There has to be some obedience between individuals and between individuals and the state, otherwise marriage could not exist and neither could civil society. Obedience is also good for athletes or students, but it is often detrimental for Pakistani women to be obedient to the state or men. This is because Pakistani women live in such an oppressive and patriarchal society that their academic, professional and life opportunities are greatly stunted if they remain strictly obedient. This analysis will discuss why unconditional obedience can be harmful to women in Pakistan, including the feelings of one Pakistani woman I interviewed. A conclusion will address how Pakistani women might avoid unconditional obedience without undue recrimination.

The interview I conducted was with a Pakistani exchange student name "Durrah." Durrah told me her name means "Pearl." Durrah told me strict obedience in Pakistan can be harmful because it can make a girl very unhappy. Pearl explained to me that Pakistani girls have no say in any matter that American girls do. She told me her father had the right to permit her education or not and to even say "who I would marry." Durrah was able to get an education due to her mother's support, but she told me her mother was uneducated because she remained totally submissive to her father and her father before him. Her father did not believe in education for women.

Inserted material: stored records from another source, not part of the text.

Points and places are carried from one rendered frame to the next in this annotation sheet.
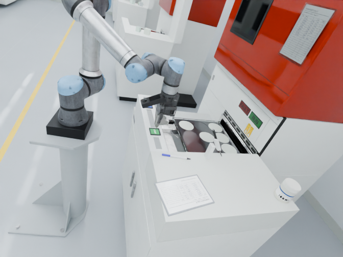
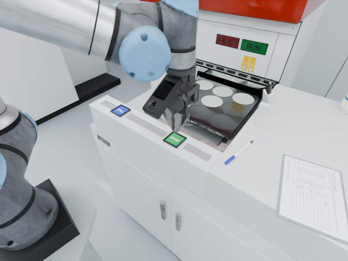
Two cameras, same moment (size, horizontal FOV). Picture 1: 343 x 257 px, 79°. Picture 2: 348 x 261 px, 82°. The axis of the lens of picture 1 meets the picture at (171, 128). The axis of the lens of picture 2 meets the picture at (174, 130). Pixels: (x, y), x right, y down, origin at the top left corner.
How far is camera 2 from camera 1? 0.61 m
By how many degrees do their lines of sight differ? 23
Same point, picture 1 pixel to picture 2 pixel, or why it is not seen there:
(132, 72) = (146, 54)
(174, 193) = (309, 204)
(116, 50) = (65, 17)
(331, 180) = not seen: hidden behind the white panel
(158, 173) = (258, 194)
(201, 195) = (324, 175)
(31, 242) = not seen: outside the picture
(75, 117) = (36, 219)
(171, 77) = (188, 31)
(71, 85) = not seen: outside the picture
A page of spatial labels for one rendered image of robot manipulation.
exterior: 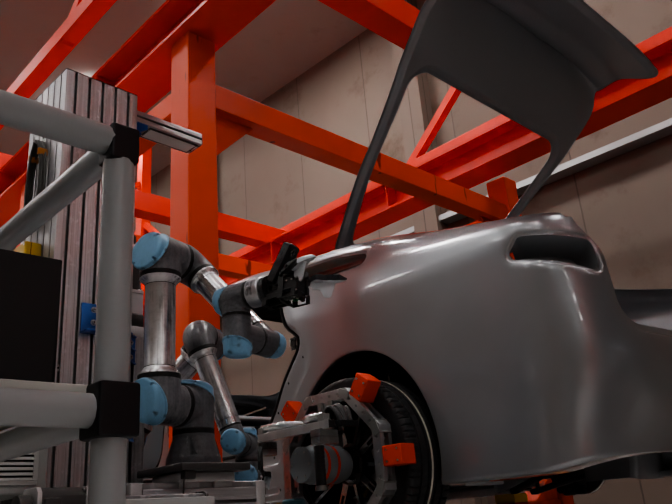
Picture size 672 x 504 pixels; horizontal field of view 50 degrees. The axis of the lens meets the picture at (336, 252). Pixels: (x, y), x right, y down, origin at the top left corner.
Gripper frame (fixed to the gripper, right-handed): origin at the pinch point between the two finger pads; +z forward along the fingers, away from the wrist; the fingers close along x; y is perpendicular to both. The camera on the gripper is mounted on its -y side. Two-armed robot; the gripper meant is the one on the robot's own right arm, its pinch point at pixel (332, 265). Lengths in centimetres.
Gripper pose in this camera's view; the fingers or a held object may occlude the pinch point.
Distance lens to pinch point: 176.7
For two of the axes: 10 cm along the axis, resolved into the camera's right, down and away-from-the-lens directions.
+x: -5.2, -3.9, -7.6
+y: 0.0, 8.9, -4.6
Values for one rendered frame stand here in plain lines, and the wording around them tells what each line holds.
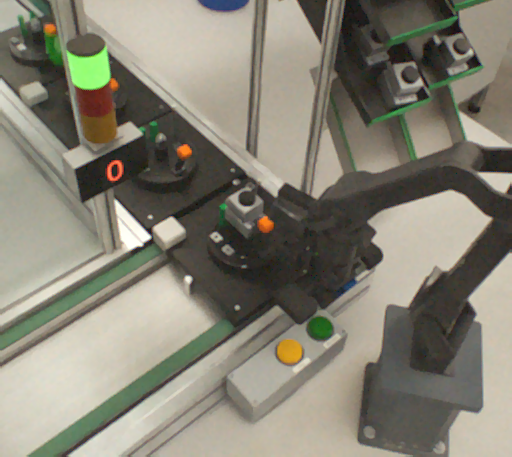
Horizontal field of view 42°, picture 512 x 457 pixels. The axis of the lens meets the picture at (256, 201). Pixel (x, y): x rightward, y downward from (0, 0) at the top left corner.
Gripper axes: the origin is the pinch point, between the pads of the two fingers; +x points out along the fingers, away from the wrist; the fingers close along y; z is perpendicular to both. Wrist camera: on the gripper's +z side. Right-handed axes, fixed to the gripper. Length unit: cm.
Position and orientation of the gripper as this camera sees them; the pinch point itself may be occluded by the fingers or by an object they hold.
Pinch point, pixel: (325, 294)
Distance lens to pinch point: 107.3
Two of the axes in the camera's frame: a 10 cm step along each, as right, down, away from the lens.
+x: -0.5, 6.7, 7.4
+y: -7.4, 4.7, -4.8
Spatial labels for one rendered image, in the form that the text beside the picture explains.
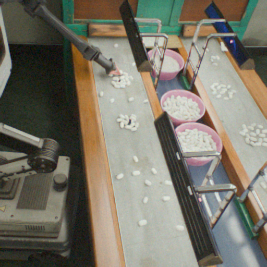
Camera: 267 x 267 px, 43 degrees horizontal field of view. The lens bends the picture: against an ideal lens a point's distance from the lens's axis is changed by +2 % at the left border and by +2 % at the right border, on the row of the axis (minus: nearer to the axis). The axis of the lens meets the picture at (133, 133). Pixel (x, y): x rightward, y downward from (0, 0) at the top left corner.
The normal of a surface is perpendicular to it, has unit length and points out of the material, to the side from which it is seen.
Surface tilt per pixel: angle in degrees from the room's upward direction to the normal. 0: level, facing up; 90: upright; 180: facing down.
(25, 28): 90
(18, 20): 90
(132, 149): 0
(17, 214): 0
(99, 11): 90
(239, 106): 0
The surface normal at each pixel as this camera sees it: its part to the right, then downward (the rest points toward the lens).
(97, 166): 0.12, -0.67
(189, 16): 0.18, 0.74
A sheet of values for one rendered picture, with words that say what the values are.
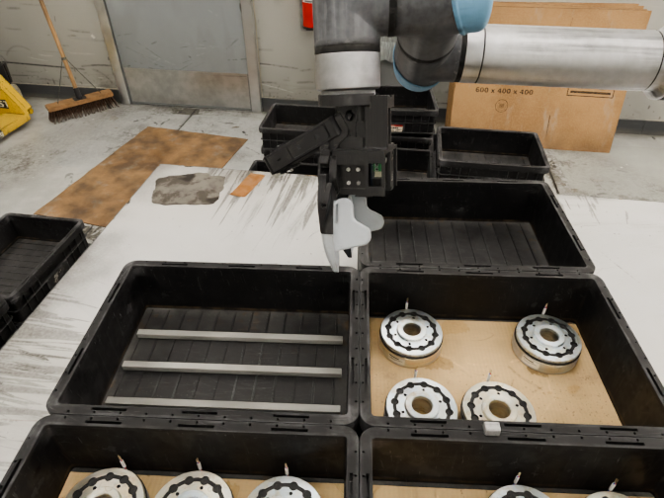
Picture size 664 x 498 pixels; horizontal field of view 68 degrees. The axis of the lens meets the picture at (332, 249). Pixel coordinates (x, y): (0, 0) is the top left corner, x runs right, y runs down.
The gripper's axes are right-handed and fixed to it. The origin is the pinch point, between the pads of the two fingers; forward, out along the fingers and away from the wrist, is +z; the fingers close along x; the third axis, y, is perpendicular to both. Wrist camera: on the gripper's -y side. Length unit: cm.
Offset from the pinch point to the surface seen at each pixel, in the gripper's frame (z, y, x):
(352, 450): 19.8, 5.0, -12.2
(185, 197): 7, -66, 60
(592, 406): 26.2, 34.5, 13.9
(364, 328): 13.1, 1.8, 5.4
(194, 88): -27, -195, 266
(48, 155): 10, -249, 181
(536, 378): 24.1, 26.6, 16.2
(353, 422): 18.6, 4.2, -8.8

Women in Pakistani society are also harmed by unconditional obedience because it greatly limits their chances in life. They are deprived the very rights that many individuals and women enjoy the world over, from education to career choice. Najam (2009) reports that because female children are not particularly desirable to chauvinistic Muslim society, female children face life as "a journey of subordination...with the whole society acting as an oppressor, browbeating her in to obedience" (p. 1). In this sense, it is...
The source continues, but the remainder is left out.